Modern food-packaging offers benefits beyond conventional protection properties (Han, 2005). Preservation technologies such as refrigeration, vacuum packaging (VP), and modified atmosphere packaging (MAP) are being increasingly used to extend the shelf-life of meat products for distribution and retail sale (Stiles, 1991). Use of MAP for processed meat has grown greatly in recent years, but optimization of the gas composition is crucial to ensure both product quality and safety (MØller et al., 2000). Carbon dioxide (CO2), because of its antimicrobial activity, is the most important component of the gas mixtures in MAP (Farber, 1991), and N2 is used as a filler (Sørheim et al., 1999). Several studies had been conducted to determine the effect of vacuum, different gas compositions and packaging materials on the preservation of dry-fermented meat products (García-Esteban et al., 2004; Cilla et al., 2006; Gök et al., 2008). The characteristics of color, lipid oxidation, pH, microbial counts and texture profiles of dry-cured meat were affected differently by aerobic, vacuum and modified atmosphere packaging methods (Aksu et al., 2005; Cilla et al., 2006). The objective of this study was to compare the effects of vacuum-packaging and MAP conditions (75% N2+25% CO2) on pH, shear force, color, thiobarbituric acid reacted substance (TBARS), volatile basic nitrogen (VBN), microbiological quality and sensory characteristics of dry-cured pork neck during storage at 10°C.

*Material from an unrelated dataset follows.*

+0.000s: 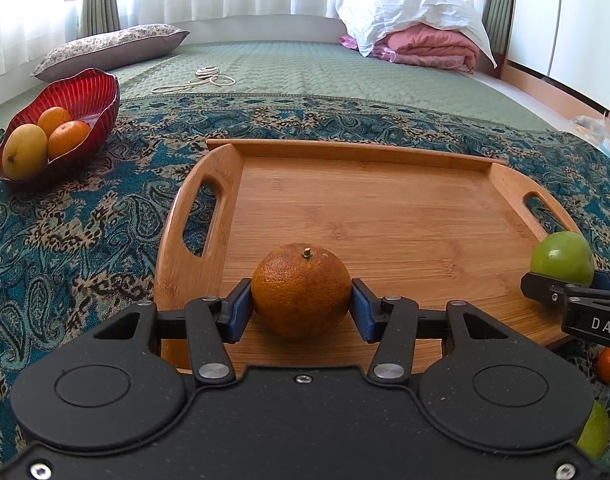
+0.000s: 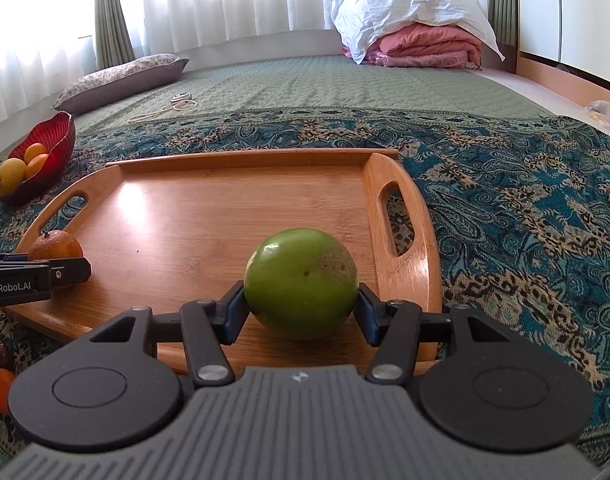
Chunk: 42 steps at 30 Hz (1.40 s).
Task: Organize fruits
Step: 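Carry the orange in left tool and green fruit in right tool over the tray, then lower and open left tool on the tray while right tool releases its green fruit, then move left tool to the small tangerine while right tool approaches another green fruit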
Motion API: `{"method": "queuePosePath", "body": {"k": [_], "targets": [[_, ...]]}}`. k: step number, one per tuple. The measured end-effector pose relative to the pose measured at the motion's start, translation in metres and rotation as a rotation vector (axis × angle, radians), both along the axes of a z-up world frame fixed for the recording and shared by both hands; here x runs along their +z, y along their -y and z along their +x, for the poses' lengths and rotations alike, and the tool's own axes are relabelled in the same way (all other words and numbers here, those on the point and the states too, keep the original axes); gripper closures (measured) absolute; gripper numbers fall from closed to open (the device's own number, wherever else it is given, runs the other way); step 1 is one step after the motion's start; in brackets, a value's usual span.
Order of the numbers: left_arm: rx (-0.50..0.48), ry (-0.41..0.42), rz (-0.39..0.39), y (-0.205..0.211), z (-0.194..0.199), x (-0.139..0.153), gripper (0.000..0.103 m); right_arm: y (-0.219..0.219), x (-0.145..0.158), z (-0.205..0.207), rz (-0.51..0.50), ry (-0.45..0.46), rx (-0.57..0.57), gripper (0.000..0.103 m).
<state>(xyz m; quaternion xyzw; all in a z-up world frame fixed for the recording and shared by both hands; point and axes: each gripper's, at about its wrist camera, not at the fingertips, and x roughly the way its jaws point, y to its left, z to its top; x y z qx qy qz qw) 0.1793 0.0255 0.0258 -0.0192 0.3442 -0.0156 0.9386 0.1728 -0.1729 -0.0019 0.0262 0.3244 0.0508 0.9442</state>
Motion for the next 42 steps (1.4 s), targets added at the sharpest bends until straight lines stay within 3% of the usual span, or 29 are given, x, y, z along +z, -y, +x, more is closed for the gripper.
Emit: {"method": "queuePosePath", "body": {"k": [8, 11, 14, 16, 21, 31, 42], "targets": [[-0.002, 0.017, 0.009, 0.001, -0.002, 0.002, 0.051, 0.000, 0.000, -0.001, 0.000, -0.005, 0.001, 0.040], [-0.015, 0.033, 0.004, 0.000, -0.006, 0.005, 0.032, -0.001, -0.001, -0.002, -0.008, -0.004, 0.005, 0.032], [-0.027, 0.043, 0.003, -0.001, -0.011, 0.008, 0.029, -0.001, -0.001, -0.003, -0.019, -0.002, 0.007, 0.027], [-0.030, 0.050, 0.015, 0.000, -0.015, 0.010, 0.019, 0.000, -0.001, -0.005, -0.019, 0.001, 0.006, 0.024], [-0.041, 0.082, 0.013, -0.001, -0.029, 0.018, 0.013, 0.001, 0.002, -0.011, -0.008, 0.013, 0.009, 0.014], [-0.063, 0.129, -0.010, 0.002, -0.060, 0.028, 0.006, -0.009, 0.011, -0.035, -0.051, 0.066, 0.044, 0.001], [-0.072, 0.159, -0.012, 0.001, -0.095, 0.026, 0.001, -0.024, 0.022, -0.073, -0.083, 0.150, 0.109, 0.000]]}}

Preparation of dry-cured pork neck samples

Ten carcasses from barrow pigs (LY×D) were used to prepare dry-cured pork neck products. Twenty neck muscles were removed from both sides of the carcasses at 12 h postmortem. Subcutaneous fat and intramuscular connective tissues were removed from the neck muscles and the muscles were placed on shelves in a cold room for 1 month at −25°C. The frozen samples were thawed for 2 days at 4±1°C and then each kg of meat were rubbed with a curing mixture composed of 50 g NaCl, 0.10 g NaNO3, 0.05 g NaNO2, 0.5 g ascorbic acid, 0.5 g sodium erythorbate, 5 g commercial seasoning, and 1 g commercially optimized mixed starter culture. The starter culture contained 4.0×109 cfu/g of lactic acid bacteria (Lactobacillus pentosus), and 6.0×109 cfu/g of Gram-positive catalase-positive Staphylococcus (S. carnosus). The meat was incubated at 4°C for 2 weeks and the relative humidity between 70% to 80%. At the end of incubation, the meat was brushed and washed with cold water, dried at 30°C for 2 h, smoked for 30 min at 30°C, and then ripened for 3 months at 10°C and 70% relative humidity. The manufacturing process was replicated three times.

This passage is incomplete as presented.